La chaussée de Haecht, l'avenue Rogier et la rue Royale Sainte-Marie, à Schaerbeek, font partie de la maille Colignon/Josaphat du plan Good Move. Plusieurs de ces axes ont vu leur circulation modifiée par le plan.
Difficile pour l'heure de se féliciter de la qualité de l'espace public dans la chaussée de Haecht mise à sens unique. Mais le processus est en marche. ©EdA - Julien Rensonnet

Tous les experts pratiquent Bruxelles au quotidien

L’ambition du Gouvernement régional avec Good Move, c’est de recouvrir les 161,32km2 de la Région bruxelloise maille après maille. Objectif : 2030. Dans l’accord de 2020, le territoire a été découpé en 50 mailles. Le rythme de croisière prévu est de lancer chaque année 5 appels à projets pour 5 nouvelles mailles. Ceux-ci dépendent donc des volontés communales.

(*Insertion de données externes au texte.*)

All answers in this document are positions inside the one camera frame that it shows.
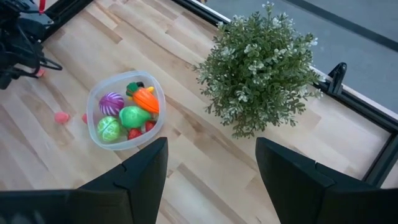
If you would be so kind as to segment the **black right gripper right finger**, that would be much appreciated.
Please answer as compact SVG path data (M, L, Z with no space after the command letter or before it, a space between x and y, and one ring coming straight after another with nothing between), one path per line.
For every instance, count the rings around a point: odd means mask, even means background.
M398 189L380 189L266 138L261 179L281 224L398 224Z

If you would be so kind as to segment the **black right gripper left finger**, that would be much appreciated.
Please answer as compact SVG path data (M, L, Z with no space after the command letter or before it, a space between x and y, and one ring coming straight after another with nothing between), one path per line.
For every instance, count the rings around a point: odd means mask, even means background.
M155 224L167 161L161 137L77 189L0 191L0 224Z

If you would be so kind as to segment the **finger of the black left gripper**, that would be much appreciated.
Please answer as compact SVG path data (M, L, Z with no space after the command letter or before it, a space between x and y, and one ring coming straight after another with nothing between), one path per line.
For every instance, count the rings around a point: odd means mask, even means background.
M40 57L40 66L51 70L62 70L62 66L46 57Z
M36 73L28 73L28 72L24 72L24 71L13 71L12 74L13 79L18 79L19 77L29 77L29 78L38 78Z

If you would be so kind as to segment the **green toy cabbage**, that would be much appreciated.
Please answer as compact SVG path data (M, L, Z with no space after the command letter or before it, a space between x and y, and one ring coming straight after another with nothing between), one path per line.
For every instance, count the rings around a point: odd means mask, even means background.
M120 137L121 125L115 117L106 116L98 122L97 133L104 142L112 142Z

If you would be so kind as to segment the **purple striped toy vegetable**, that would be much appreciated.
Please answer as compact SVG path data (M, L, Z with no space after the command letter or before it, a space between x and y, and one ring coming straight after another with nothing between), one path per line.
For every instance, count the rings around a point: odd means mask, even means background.
M99 101L99 110L107 116L118 116L124 108L124 98L116 92L108 92Z

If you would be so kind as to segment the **green toy pear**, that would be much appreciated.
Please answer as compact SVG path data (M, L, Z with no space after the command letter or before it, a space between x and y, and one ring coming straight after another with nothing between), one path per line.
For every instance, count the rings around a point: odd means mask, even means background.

Après sélection assurée par le politique, les dossiers échoient aux consortiums de bureaux d’études. Certaines boîtes sont en effet davantage spécialisées en mobilité, d’autres en aménagement d’espaces publics, d’autres encore en faisabilité, en communication ou en participation. Les consortiums doivent répondre aux appels à projets. S’ils sont sélectionnés, ils ne peuvent prétendre à la vague suivante.

D’après nos interlocuteurs, deux des 3 consortiums déjà mandatés “sont 100 % bruxellois”. Et tous pratiquent Bruxelles au quotidien pour y vivre et y travailler. Une réponse à ceux qui suspectent le parachutage de spécialistes “hors sol” et peu au fait des réalités de la capitale.